Selon la responsable d'Amnistie internationale en Estrie, Mireille Elchacar, qui oeuvre auprès de la famille de Raïf Badawi réfugiée à Sherbrooke, il ne fait toutefois aucun doute que l'état de santé du blogueur est préoccupant.

«On savait déjà que M. Badawi n'était pas en très bonne santé. Il est diabétique et c'est plus difficile de se remettre de ce genre de blessures à ce moment. Nous sommes très inquiets pour sa santé», a-t-elle indiqué.

Bien qu'elle se réjouisse que le gouvernement Harper soit sorti de son mutisme pour dénoncer cette situation, Mme Elchacar estime qu'il doit hausser la pression d'un cran. «Nous aimerions que se joignent maintenant à cette prise de position des démarches diplomatiques», a-t-elle dit.

Or, justement, le ministre canadien des Affaires étrangères, John Baird, a profité de son passage au Forum économique mondial à Davos, en Suisse, pour rencontrer le prince Turki Al Faisal, membre de la famille royale saoudienne.

Un membre de son entourage voulant demeurer anonyme a confié à La Presse Canadienne que le ministre Baird a soulevé les préoccupations de son gouvernement face au cas de Raïf Badawi lors de la rencontre bilatérale.
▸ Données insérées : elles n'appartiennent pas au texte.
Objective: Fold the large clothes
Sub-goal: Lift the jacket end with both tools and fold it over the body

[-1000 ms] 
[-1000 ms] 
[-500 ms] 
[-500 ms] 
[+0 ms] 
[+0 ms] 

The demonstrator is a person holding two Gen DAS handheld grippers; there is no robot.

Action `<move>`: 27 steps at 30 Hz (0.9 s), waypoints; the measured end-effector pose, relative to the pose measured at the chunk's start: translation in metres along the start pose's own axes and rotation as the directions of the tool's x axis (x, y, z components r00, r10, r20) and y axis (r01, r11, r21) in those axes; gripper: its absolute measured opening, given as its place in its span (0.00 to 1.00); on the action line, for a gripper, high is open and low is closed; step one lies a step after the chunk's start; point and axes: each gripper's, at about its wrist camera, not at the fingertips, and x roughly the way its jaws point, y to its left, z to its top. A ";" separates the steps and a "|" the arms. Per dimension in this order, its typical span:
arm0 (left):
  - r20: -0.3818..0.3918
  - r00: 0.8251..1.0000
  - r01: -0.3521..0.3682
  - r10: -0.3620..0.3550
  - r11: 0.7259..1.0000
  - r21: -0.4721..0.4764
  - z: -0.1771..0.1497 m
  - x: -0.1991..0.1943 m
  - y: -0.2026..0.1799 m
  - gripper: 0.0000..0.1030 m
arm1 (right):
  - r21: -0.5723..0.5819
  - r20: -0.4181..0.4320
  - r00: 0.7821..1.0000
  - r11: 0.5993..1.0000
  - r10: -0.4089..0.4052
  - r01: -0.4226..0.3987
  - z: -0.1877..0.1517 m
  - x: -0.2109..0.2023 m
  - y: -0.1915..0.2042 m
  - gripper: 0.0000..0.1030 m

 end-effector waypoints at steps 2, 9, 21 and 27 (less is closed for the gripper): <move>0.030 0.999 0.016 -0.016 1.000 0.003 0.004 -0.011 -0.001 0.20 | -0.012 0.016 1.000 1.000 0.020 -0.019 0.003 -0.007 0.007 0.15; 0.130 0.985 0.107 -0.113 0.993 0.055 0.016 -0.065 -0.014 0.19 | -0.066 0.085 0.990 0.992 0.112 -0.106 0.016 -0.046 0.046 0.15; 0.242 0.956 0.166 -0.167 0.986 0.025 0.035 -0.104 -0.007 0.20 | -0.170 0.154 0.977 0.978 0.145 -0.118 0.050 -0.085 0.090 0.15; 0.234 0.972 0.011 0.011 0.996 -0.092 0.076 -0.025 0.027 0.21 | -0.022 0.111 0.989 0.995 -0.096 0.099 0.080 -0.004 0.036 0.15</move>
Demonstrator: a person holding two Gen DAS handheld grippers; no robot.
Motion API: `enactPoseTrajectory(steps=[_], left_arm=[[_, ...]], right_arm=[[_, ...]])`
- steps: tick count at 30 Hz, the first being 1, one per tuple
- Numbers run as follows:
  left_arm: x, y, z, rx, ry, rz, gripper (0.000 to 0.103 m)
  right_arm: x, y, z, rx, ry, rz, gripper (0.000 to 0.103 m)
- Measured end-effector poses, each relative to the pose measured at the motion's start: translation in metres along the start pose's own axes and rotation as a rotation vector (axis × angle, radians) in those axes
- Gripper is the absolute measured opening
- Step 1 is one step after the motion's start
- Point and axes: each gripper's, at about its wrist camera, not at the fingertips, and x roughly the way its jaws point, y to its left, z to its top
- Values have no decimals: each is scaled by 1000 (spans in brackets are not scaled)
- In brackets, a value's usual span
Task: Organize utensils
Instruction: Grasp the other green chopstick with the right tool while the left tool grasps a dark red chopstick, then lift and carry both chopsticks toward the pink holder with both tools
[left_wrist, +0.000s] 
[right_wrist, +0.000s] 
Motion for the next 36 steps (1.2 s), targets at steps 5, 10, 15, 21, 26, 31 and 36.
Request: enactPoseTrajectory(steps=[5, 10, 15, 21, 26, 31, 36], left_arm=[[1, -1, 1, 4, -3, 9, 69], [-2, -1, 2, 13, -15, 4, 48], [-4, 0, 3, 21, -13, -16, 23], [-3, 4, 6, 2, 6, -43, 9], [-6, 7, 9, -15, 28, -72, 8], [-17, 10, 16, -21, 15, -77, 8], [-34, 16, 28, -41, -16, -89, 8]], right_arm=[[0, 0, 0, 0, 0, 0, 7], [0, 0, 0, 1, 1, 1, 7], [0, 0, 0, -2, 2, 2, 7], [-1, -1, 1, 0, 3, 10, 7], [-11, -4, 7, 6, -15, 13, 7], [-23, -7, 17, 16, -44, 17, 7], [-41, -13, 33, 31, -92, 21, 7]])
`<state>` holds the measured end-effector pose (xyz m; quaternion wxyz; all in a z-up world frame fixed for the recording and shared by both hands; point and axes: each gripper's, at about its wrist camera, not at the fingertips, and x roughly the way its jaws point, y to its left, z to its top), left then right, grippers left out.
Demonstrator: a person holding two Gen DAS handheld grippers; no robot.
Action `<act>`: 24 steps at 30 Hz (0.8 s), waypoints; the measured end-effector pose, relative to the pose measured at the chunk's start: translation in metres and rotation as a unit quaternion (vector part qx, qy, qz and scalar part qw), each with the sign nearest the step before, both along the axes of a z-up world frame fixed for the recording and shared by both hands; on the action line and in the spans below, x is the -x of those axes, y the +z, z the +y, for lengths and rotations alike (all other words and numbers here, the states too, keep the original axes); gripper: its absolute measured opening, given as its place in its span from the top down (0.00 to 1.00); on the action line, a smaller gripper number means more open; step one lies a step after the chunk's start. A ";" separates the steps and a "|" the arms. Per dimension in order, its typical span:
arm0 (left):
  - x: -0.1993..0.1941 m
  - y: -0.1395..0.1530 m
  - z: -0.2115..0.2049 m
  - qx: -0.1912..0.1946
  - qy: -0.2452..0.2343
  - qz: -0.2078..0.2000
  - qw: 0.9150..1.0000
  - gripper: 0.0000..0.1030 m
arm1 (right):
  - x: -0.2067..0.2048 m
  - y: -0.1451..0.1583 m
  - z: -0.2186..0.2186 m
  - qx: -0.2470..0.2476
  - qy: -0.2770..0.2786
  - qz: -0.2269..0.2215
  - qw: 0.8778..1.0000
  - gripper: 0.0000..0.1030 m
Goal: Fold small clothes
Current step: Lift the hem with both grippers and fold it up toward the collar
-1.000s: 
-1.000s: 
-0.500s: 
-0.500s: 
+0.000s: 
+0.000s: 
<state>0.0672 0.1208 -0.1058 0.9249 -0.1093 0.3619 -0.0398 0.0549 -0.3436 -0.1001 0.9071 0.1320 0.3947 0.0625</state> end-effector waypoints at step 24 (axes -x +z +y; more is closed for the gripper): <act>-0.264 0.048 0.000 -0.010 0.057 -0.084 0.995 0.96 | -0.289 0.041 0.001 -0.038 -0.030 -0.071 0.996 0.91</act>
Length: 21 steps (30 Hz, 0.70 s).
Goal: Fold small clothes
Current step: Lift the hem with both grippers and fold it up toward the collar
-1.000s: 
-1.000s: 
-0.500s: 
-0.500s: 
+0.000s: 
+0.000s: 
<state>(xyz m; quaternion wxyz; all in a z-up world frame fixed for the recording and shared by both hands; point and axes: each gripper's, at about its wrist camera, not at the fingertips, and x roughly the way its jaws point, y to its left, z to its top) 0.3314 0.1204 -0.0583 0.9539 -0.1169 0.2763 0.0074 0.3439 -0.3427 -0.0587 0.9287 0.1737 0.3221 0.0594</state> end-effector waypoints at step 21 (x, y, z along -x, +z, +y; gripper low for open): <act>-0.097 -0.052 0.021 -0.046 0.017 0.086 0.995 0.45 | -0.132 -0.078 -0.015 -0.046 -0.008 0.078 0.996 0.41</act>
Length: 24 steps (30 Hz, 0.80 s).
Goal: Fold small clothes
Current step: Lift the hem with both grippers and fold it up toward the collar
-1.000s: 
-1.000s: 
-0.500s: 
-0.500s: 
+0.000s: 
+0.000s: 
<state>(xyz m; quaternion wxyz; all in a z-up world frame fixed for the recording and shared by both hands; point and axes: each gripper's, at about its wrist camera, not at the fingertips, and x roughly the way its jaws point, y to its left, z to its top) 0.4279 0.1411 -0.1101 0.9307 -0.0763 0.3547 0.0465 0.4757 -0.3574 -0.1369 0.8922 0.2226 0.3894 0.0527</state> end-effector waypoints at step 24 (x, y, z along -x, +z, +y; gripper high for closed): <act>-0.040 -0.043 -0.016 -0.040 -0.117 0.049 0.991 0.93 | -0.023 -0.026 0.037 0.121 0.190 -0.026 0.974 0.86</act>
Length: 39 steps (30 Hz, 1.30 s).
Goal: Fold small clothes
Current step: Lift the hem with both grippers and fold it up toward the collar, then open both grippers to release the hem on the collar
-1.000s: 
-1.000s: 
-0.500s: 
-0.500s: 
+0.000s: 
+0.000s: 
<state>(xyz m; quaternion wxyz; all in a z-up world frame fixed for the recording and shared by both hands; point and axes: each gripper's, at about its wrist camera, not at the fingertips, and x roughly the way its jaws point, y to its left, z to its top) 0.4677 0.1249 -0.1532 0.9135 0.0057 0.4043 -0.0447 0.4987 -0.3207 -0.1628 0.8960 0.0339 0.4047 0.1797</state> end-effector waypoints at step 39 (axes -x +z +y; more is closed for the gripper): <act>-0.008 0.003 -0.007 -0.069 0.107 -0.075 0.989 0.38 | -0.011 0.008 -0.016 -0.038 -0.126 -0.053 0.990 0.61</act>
Par ailleurs, M. Baird et le premier ministre du Québec, Philippe Couillard, ont affirmé qu'advenant la libération de Raïf Badawi, Québec et Ottawa feraient des efforts pour le rapatrier au Québec afin de le réunir avec sa femme et ses trois enfants.

Pendant ce temps, une nouvelle manifestation avait lieu à Montréal en appui au blogueur emprisonné. Le chef de l'opposition néo-démocrate à Ottawa, Thomas Mulcair, qui participait à cette vigile, avait préalablement exigé à son tour du gouvernement conservateur qu'il augmente la pression pour faire cesse le traitement «intolérable» et «barbare» infligé à M. Badawi.

«J'espère que M. Harper va commencer à se rappeler que le Canada, historiquement, a toujours imposé des règles de conduite avec ses partenaires», avait indiqué M. Mulcair, mettant en exergue le fait que le Canada fournit de l'équipement militaire à l'Arabie saoudite. «Les relations économiques, pour M. Harper, priment sur tout. C'est ce qu'il nous montre depuis des années. Mais on a le droit, lorsqu'on est un pays responsable et qu'on respecte les droits de la personne à l'international, de demander à des pays avec lesquels on transige qu'ils modifient leur comportement ou qu'ils nous donnent des garanties.»

Selon Elham Manea, la pression internationale pourrait d'ailleurs être à l'origine de démarches judiciaires qui ont vu le dossier discrètement transféré à un tribunal supérieur qui a le pouvoir de décider si la cause a du mérite ou non et si la décision préalable peut être maintenue, annulée ou exiger un nouveau procès.

«La démarche n'a jamais été rendue publique, a précisé Mme Manea. Nous avons appris qu'il y a eu une forte intervention de certains éléments de la famille royale en appui au transfert de la cause de Raïf Badawi devant ce tribunal de révision», ce qui pourrait représenter, selon elle, une voie de sortie de toute l'affaire.

Raïf Badawi a reçu les 50 premiers coups de fouet de sa peine le 9 janvier, une pratique qui doit en principe être répétée 20 fois sur une base hebdomadaire, mais la deuxième séance, qui était prévue pour vendredi dernier, avait été reportée une première fois pour des raisons de santé.